What you will do |
Give the lines below again, exactly as they stand, and leave out the images.

Collected material |
■ ■ ■ ■ ■
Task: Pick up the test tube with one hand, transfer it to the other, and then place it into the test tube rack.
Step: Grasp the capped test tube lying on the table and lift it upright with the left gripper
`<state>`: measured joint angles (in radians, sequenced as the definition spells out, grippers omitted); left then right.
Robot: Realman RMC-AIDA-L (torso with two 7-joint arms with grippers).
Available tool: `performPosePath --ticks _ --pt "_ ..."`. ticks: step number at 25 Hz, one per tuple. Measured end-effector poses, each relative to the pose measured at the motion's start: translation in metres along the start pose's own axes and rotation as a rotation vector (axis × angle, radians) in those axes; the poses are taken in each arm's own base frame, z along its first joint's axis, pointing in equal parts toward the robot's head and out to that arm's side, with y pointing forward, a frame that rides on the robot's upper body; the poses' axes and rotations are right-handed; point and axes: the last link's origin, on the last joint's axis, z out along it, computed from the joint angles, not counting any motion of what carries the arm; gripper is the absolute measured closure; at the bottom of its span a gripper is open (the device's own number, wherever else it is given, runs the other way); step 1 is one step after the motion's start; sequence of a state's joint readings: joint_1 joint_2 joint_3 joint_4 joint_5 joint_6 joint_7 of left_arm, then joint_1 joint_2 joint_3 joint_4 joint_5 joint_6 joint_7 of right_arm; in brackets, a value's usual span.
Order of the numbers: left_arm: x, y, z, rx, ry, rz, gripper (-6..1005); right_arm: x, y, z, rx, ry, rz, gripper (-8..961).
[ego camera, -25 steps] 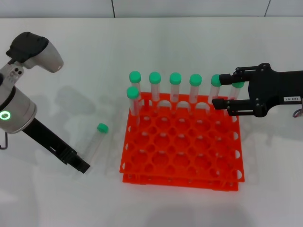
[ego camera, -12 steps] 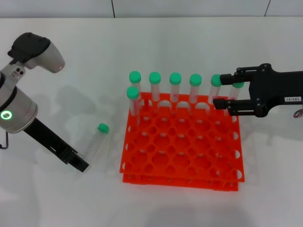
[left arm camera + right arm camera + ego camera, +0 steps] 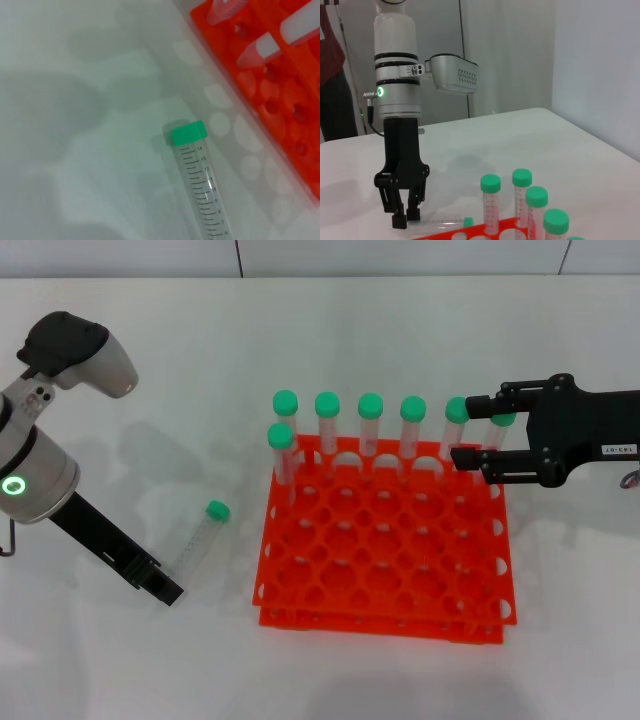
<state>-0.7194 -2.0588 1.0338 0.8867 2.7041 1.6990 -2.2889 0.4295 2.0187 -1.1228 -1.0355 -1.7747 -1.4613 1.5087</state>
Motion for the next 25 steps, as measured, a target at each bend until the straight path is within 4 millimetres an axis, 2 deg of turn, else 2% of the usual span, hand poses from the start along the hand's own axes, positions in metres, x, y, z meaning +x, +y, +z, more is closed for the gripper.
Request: performPosePath --ticks 5,21,25 --pt "0.0003 -0.0003 0.0001 0.002 0.002 0.000 683 -0.0001 -0.0001 0.0000 0.001 0.000 -0.001 320" --pt "0.0019 -0.0028 0.0045 0.000 -0.004 -0.012 809 -0.0002 -0.0011 -0.0007 0.007 -0.005 -0.004 320" --pt "0.0018 -0.0029 0.0045 0.000 -0.004 -0.011 809 -0.0001 -0.0021 -0.0008 0.014 -0.004 -0.005 320"
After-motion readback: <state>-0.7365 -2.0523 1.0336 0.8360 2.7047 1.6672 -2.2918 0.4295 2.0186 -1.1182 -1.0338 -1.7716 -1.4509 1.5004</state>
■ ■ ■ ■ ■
Exercise output |
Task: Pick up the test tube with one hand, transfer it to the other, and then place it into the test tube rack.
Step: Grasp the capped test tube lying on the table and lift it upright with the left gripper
`<state>`: measured joint angles (in radians, sequenced as the definition spells out, grippers omitted); left then right.
Robot: Realman RMC-AIDA-L (torso with two 7-joint arms with grippers).
Available tool: `performPosePath --ticks _ --pt "_ ..."`. ticks: step number at 25 Hz, one per tuple. Measured end-effector poses, each relative to the pose measured at the motion's start: translation in metres along the start pose's own axes and rotation as a rotation vector (axis × angle, radians) in those axes; the poses are taken in each arm's own base frame, z along its first joint's axis, pointing in equal parts toward the robot's head and out to that arm's side, with y pointing forward, a frame that rides on the robot's upper body; the poses' axes and rotations are right-handed; point and axes: the last link's origin, on the last joint's axis, z out along it, computed from the joint angles, not counting any motion of what carries the arm; gripper is the absolute measured closure; at the bottom of its span a gripper is open (the device's own number, wherever else it is given, runs the other way); step 1 is one step after the motion's start; sequence of a state's joint readings: joint_1 joint_2 joint_3 joint_4 joint_5 joint_6 joint_7 of left_arm, then joint_1 joint_2 joint_3 joint_4 joint_5 joint_6 joint_7 of right_arm; in brackets, a value's usual span.
Order of the numbers: left_arm: x, y, z, rx, ry, rz, gripper (-6..1005); right_arm: x, y, z, rx, ry, rz, gripper (-8..961).
[ego camera, -25 steps] 
[ego camera, -12 steps] 
[left arm camera + right arm camera + ego camera, +0 steps] 
<state>-0.7194 -2.0588 1.0338 0.8867 2.7041 1.6990 -2.2889 0.4295 2.0187 -1.1228 -1.0355 -1.7747 -1.4613 1.5087</state>
Motion for the next 25 steps, as measured, a target at each bend until the straight path is within 4 millimetres an axis, 2 deg of turn, else 2% of the usual span, hand poses from the start along the hand's own axes, positions in metres, x, y, z meaning +x, +y, +z, more is closed for the gripper.
Request: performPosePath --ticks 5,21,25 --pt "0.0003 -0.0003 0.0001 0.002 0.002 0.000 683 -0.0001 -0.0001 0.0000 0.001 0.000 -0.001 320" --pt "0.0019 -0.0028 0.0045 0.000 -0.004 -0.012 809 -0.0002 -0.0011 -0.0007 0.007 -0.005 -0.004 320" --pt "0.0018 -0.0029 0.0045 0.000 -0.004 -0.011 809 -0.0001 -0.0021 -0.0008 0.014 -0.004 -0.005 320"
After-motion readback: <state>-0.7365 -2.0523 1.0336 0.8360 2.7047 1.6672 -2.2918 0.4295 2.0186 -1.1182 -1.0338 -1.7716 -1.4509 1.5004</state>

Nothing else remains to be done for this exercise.